Do children and adults differ in survival from medulloblastoma? A study from the SEER registry

J Neurooncol (2009) 95:81–85 DOI 10.1007/s11060-009-9894-4

Studies investigating whether adults have diminished survival from medulloblastoma (MB) compared with children have yielded conflicting results. We sought to determine in a population-based registry whether adults and children with MB differ in survival, and to examine whether dissimilar use of chemotherapy might contribute to any disparity.

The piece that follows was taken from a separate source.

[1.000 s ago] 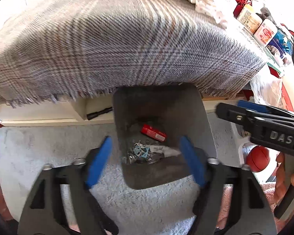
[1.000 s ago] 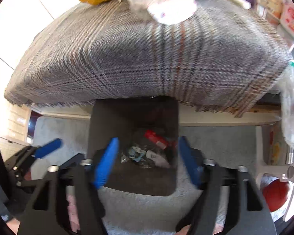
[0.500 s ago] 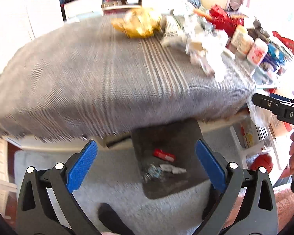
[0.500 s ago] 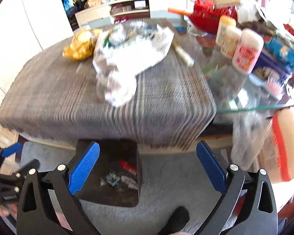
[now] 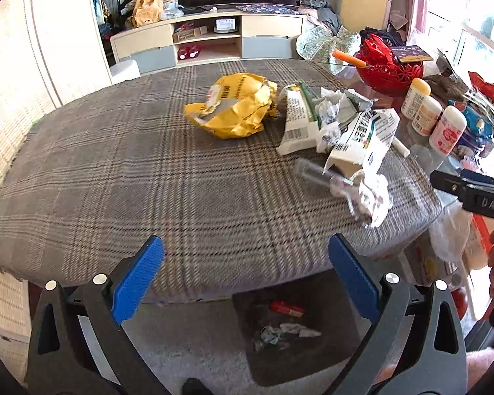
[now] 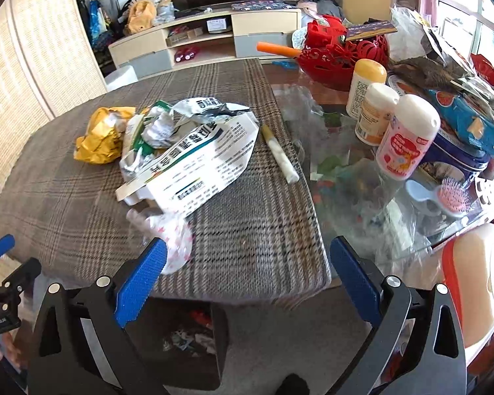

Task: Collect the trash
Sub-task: 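Grasp the pink-printed plastic wrapper with the left tool while the right tool grasps the white tube, then carry wrapper, glass pipette and white tube over the black bin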

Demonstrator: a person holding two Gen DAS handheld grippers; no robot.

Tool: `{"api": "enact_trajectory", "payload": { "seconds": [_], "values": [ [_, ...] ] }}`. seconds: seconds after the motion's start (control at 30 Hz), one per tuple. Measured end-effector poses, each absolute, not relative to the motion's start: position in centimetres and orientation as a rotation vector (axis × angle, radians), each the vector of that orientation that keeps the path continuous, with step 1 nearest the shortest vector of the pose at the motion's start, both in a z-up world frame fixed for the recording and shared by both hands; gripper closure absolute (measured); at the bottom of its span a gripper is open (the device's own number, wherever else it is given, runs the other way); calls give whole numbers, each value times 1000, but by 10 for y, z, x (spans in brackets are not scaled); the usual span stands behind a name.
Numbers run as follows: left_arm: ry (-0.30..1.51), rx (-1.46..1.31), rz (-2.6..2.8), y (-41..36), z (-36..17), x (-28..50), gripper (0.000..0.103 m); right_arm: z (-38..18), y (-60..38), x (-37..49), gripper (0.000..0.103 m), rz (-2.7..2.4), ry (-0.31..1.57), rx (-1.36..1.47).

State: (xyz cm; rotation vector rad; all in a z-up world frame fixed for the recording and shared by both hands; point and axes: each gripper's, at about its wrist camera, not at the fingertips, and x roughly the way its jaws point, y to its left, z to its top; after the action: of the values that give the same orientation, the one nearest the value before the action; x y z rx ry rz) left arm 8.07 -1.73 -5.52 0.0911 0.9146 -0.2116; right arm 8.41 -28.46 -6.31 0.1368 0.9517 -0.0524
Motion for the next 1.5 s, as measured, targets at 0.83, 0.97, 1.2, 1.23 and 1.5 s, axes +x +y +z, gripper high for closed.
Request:
{"api": "enact_trajectory", "payload": {
  "seconds": [0.83, 0.97, 1.2, 1.23, 1.5],
  "values": [
    [1080, 61, -396, -141, -104, 143, 45, -89, -334, 162, 65, 16, 996, 205],
    [1080, 59, -388, -147, -104, 149, 45, -94, -332, 170, 66, 20, 999, 195],
    [1079, 36, -407, -154, -104, 155, 53, -111, -333, 182, 70, 26, 1026, 202],
    [1087, 26, -416, -156, -105, 157, 55, -114, -333, 183, 72, 27, 1029, 203],
    [1069, 44, -446, -165, -94, 151, 77, -120, -330, 178, 88, 13, 1052, 183]
  ]
}}
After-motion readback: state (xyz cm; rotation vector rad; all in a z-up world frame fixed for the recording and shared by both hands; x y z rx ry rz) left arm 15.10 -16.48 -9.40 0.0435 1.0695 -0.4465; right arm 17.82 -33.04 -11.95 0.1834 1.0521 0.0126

1,226 MB subjects were identified using the Surveillance Epidemiology and End Results (SEER-9) registry (1973–2002) and survival analysis performed. MB was defined strictly to exclude non-cerebellar primitive neuro- ectodermal tumors. Patients were stratified by age at diagnosis: <3 years (infants), 3–17 years (children) and >18 years (adults). Because the SEER-9 registry lacks treatment data, a subset of 142 patients were identified using the San Francisco-Oakland SEER registry (1988–2003) and additional analyses performed.

There was no significant difference in survival between children and adults with MB in either the SEER-9 (P = 0.17) or SFO (P = 0.89) cohorts but infants fared worse compared to both children (P < 0.01) and adults (P < 0.01). In the SFO sample, children and adults who received chemotherapy plus radiation therapy (XRT) did not differ in survival. Among patients treated with XRT alone, children showed increased survival (P = 0.04) compared with adults. Children and adults with MB do not differ with respect to overall survival, yet infants fare significantly worse.

For children and adults with MB treated with both XRT and chemotherapy, we could not demonstrate a survival difference. Similar outcomes between adult and childhood MB may justify inclusion of adults in pediatric cooperative trials for MB.